Copy, from the entries below, each line where the word "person" can be found.

(Dataset items)

———

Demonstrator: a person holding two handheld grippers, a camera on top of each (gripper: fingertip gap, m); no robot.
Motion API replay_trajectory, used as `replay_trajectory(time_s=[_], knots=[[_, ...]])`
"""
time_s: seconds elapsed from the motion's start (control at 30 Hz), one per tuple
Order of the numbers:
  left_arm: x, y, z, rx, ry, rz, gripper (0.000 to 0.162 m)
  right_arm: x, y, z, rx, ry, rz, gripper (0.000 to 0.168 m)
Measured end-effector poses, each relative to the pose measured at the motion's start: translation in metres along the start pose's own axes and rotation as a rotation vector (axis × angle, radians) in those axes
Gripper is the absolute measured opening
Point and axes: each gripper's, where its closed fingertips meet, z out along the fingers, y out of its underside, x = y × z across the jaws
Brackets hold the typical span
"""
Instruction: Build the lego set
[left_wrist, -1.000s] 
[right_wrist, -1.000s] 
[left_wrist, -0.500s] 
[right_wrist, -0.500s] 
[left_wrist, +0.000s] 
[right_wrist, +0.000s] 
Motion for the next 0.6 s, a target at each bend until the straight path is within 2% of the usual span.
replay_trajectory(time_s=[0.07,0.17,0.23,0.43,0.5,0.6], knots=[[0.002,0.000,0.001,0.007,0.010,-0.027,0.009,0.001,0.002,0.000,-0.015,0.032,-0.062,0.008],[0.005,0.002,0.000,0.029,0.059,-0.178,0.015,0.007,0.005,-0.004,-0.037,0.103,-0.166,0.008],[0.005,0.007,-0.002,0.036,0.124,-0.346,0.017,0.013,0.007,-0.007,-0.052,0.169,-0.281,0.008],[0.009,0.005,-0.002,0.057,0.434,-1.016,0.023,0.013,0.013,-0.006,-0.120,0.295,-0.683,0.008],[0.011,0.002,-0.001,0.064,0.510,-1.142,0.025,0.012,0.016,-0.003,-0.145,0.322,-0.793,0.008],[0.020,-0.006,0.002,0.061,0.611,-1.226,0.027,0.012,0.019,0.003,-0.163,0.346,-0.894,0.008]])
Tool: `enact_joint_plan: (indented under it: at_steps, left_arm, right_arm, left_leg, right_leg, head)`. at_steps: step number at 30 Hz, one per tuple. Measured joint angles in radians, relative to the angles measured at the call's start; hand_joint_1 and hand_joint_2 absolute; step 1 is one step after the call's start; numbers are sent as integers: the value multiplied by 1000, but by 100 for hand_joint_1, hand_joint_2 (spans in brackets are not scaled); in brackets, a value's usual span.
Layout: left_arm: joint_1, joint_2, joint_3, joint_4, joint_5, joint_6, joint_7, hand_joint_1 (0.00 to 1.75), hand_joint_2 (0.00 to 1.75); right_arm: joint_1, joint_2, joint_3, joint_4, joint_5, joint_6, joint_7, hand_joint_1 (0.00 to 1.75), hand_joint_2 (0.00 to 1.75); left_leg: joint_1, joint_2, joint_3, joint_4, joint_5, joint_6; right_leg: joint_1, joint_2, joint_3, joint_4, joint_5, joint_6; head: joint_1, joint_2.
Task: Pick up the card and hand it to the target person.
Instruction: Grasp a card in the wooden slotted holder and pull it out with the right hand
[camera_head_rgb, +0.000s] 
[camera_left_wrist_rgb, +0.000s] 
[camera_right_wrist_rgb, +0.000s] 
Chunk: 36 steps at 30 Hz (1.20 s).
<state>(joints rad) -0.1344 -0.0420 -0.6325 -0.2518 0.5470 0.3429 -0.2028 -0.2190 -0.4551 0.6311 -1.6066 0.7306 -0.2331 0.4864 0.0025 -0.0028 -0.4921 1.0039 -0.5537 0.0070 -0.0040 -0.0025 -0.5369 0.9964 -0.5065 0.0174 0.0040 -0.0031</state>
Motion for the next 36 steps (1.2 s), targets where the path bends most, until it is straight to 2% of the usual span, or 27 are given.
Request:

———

> [Answer section]
Demonstrator: a person holding two handheld grippers, a camera on top of each (gripper: fingertip gap, m); no robot.
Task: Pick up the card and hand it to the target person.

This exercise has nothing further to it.